What you are asked to do
Copy each line of the material beneath that holds the word "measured".
--
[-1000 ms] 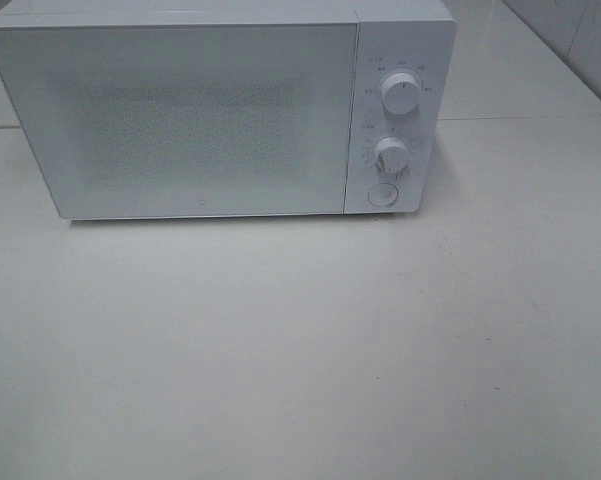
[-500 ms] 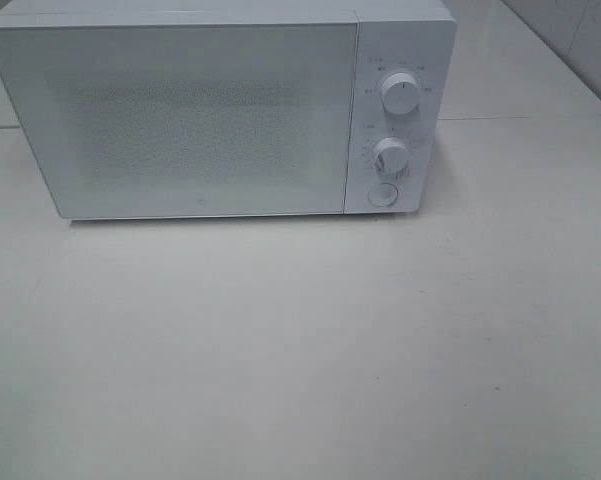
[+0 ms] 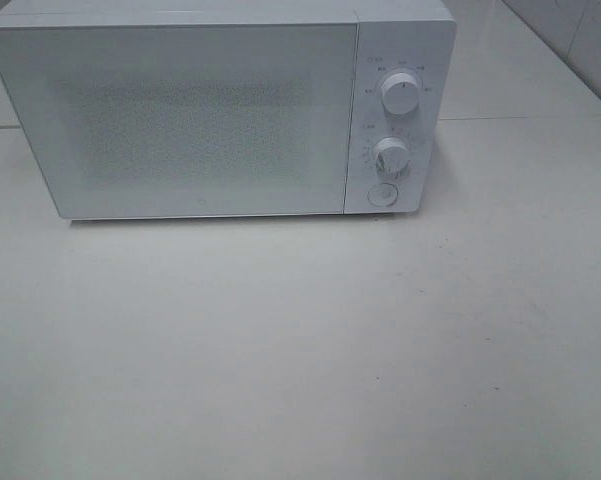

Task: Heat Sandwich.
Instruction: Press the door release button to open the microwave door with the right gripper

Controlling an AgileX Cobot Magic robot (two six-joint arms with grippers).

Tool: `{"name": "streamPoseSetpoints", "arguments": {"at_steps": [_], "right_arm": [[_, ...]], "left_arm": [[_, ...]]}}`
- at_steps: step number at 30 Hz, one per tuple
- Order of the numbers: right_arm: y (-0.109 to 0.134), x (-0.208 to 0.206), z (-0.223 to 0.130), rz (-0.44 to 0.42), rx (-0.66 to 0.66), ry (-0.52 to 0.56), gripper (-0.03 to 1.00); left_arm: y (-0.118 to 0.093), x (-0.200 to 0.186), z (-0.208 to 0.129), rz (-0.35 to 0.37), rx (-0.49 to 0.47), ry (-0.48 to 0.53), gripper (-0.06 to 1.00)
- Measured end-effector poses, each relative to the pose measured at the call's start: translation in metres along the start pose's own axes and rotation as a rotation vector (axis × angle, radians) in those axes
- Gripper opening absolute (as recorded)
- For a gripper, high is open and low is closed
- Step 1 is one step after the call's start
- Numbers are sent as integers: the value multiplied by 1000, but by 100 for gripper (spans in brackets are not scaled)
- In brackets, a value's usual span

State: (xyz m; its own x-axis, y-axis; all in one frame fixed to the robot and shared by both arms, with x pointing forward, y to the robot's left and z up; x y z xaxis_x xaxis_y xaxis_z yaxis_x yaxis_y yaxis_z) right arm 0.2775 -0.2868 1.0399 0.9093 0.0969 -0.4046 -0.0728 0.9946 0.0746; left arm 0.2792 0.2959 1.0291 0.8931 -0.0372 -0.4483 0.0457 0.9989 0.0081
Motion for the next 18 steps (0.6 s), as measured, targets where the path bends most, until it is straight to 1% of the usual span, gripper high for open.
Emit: {"name": "streamPoseSetpoints", "arguments": {"at_steps": [1,2,3,7,14,15,16,18], "right_arm": [[0,0,4,-3,-2,-27,76],[-2,0,13,-13,-9,-96,76],[-2,0,13,-13,-9,-96,76],[-3,7,24,-18,-10,-202,76],[-6,25,32,-25,-6,-240,76],[-7,31,37,-28,-6,-275,76],[-7,31,37,-28,-6,-275,76],[-7,36,42,-30,-5,-312,76]], "left_arm": [[0,0,0,0,0,0,84],[0,0,0,0,0,0,84],[0,0,0,0,0,0,84],[0,0,0,0,0,0,84],[0,0,0,0,0,0,84],[0,0,0,0,0,0,84],[0,0,0,0,0,0,84],[0,0,0,0,0,0,84]]}}
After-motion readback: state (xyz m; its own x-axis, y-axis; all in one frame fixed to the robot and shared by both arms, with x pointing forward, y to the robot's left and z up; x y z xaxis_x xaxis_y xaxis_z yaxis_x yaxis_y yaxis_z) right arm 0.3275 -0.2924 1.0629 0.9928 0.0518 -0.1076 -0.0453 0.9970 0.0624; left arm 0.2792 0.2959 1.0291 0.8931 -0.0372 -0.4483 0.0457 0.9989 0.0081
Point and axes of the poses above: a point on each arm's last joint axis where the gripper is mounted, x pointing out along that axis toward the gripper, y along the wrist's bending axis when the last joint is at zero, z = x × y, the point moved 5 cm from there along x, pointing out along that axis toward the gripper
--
The completed task
- Measured end-effector poses, each relative to the pose measured at the call's start: translation in metres along the start pose's own axes and rotation as a rotation vector (axis × angle, radians) in those axes
Motion for the next 18 steps (0.6 s), as measured, targets where the path bends most, until it is straight to 1% of the usual span, gripper high for open.

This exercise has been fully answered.